__About this exercise__:
Your answer must be every line of the data below that holds the string "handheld", copied exactly.

....

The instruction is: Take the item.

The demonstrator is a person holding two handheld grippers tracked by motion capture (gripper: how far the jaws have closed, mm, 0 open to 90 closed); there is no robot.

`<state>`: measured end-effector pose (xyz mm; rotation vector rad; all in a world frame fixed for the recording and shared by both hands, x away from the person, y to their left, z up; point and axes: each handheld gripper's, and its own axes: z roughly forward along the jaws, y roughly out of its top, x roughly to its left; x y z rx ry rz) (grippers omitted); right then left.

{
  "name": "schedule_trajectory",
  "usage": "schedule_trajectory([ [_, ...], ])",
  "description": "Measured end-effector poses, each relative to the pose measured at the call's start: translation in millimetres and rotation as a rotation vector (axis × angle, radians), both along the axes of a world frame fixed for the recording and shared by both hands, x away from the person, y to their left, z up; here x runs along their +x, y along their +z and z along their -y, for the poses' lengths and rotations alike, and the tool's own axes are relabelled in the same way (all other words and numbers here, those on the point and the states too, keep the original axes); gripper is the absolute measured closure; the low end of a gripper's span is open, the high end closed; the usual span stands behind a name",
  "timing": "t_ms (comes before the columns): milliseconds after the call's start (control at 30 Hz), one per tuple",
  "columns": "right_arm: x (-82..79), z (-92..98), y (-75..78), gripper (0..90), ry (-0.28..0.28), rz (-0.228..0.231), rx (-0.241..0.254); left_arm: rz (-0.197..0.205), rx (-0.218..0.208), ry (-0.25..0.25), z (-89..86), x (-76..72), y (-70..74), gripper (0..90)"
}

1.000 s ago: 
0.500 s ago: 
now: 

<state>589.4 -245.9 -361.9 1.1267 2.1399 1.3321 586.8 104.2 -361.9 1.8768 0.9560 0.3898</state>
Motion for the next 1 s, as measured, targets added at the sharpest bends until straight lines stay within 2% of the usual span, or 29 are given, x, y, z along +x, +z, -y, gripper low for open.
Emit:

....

__Exercise solution__:
The demonstrator is a person holding two handheld grippers tracked by motion capture (gripper: how far the jaws have closed, mm, 0 open to 90 closed); there is no robot.
`<state>`: measured end-effector pose (xyz mm; rotation vector rad; all in a world frame fixed for the recording and shared by both hands, x away from the person, y to their left, z up; point and axes: each handheld gripper's, and its own axes: z roughly forward along the jaws, y roughly out of its top, x roughly to its left; x y z rx ry rz) (grippers omitted); right then left.

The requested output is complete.